Would-be protesters are dogged by two counter-objections: the claims that the humorous nature of the writing makes it harmless (“it need not be protested”), and that the writing is protected as free speech and free press (“it cannot be protested”). The first argument is easily disproven. It supposes that mockery, by being different from more severe expressions of racial ill will, is necessarily distinct from them. If this is true, then what taboo bars enjoyment of blackface comedy? The derision inherent in blackface, like that in “Gay or Asian?”, helps acclimatize audiences to a lower level of esteem for a racial minority. In the case of Asian Americans, unkind regard is often accompanied, paradoxically, by a myth that they are a “model” minority that is not being victimized; consequently, events of violence and denigration are ignored as exceptional. Ironically, the result has been a pattern of sub-standard treatment that is as old as the 1854 California Supreme Court ruling of People v. Hall, which abnegated court testimony from Chinese Americans on grounds of their “inferiority” to whites, and as alive as the indefensible lenience recently shown to the white murderers of Vincent Chin and Thung Phetakoune, who were never prosecuted for homicide despite staggering evidence of hate crimes. The way is paved for future violence, professional discrimination and even wholesale human rights violations akin to the internment of Japanese Americans between 1942 and 1946. Thus, instead of asking, “Can’t Asians take a joke?”, one should ask, “For how long must Asian Americans continue to take this joke?” Just as all jokes contain grains of truth, this one carries the seed of long seasons of coercive subordination and discrimination.

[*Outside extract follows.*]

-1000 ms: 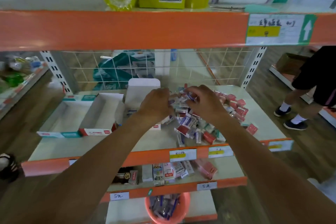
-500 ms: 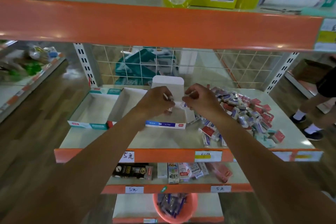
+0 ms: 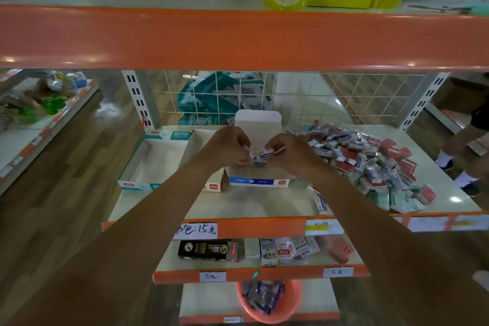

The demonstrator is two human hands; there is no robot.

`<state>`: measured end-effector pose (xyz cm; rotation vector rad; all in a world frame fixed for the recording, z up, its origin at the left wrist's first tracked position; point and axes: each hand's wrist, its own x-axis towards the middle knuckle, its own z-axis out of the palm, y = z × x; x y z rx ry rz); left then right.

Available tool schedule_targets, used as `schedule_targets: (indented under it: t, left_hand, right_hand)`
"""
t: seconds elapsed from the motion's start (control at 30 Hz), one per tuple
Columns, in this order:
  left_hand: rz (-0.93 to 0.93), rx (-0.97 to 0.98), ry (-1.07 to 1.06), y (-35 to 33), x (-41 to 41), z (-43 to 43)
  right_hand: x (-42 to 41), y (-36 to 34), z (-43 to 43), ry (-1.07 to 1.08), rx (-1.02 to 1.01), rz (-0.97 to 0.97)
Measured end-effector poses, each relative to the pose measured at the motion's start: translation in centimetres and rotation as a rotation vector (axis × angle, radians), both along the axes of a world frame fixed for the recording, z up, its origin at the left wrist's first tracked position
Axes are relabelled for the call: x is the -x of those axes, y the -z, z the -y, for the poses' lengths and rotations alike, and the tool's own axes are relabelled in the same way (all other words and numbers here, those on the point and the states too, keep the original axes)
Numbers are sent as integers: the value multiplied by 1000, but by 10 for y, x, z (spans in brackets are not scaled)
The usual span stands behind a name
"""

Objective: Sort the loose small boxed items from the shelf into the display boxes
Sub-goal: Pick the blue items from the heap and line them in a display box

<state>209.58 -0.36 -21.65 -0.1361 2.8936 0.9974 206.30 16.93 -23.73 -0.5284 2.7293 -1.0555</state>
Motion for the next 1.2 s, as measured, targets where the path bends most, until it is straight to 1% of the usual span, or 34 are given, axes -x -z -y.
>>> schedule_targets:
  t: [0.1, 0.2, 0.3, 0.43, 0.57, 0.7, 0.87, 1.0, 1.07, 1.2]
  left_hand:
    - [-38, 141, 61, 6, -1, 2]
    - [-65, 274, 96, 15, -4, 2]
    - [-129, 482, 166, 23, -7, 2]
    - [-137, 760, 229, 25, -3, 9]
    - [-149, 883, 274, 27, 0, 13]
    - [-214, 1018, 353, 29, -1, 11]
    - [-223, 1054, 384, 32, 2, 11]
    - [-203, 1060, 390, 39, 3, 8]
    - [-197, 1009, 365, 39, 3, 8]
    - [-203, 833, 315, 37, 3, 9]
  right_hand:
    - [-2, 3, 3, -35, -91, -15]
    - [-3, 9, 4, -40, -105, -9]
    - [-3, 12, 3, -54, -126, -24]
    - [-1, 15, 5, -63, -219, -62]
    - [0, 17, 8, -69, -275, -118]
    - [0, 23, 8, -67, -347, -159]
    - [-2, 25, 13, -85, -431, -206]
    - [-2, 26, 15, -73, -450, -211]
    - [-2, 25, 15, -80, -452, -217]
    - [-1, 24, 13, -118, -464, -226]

Yet some apologists for “Gay or Asian?” may stand by the second rebuttal, which attempts to draw its authority from the First Amendment. The sight of protestation before an organ of the press can easily set in motion kneejerk polemics about freedom of speech. But such a debate, while academically interesting, would only mask the most important issue: the phenomenon of systemic, unacknowledged racism surrounding Asian Americans. For our part, we neither seek amends from Details nor wish in any way to see their right of expression curbed. We aim instead to draw attention to the assumption pervasive in the larger readership that the definition of an “Asian” American includes homogeneity, foreignness and incomprehensibility. The Asian American has been imagined less as a person than as a caricature: like a person, but without comparable depth of personality, and with exaggerated features. This perception has been called a “generalization,” as if it were almost true but for a few exceptions; in reality it is a categorization, an unwelcome foisting of identity through epithets, and an essentialization, a fixation upon supposed differentness. It is precisely because so many belittle the seriousness of this prejudice that it persists, and that escalation, even to murders like those above, is a short step away. Too many have to question whether or not to find nakedly race-based defamation offensive. Too few are chagrined to see their peers overlook stereotypes so untenable and unconscionable. As long as the public continues to turn a blind eye to the imposition of inferior status on their countrymen, the collective goal of Asian Americans—to be respected as Americans, as citizens and as people—will not be achievable. Should this goal be more incompatible with their heritage than with others’?
Robin J. Tang ’04 is a biochemical sciences concentrator in Leverett House. He is a member of the Asian American Brotherhood.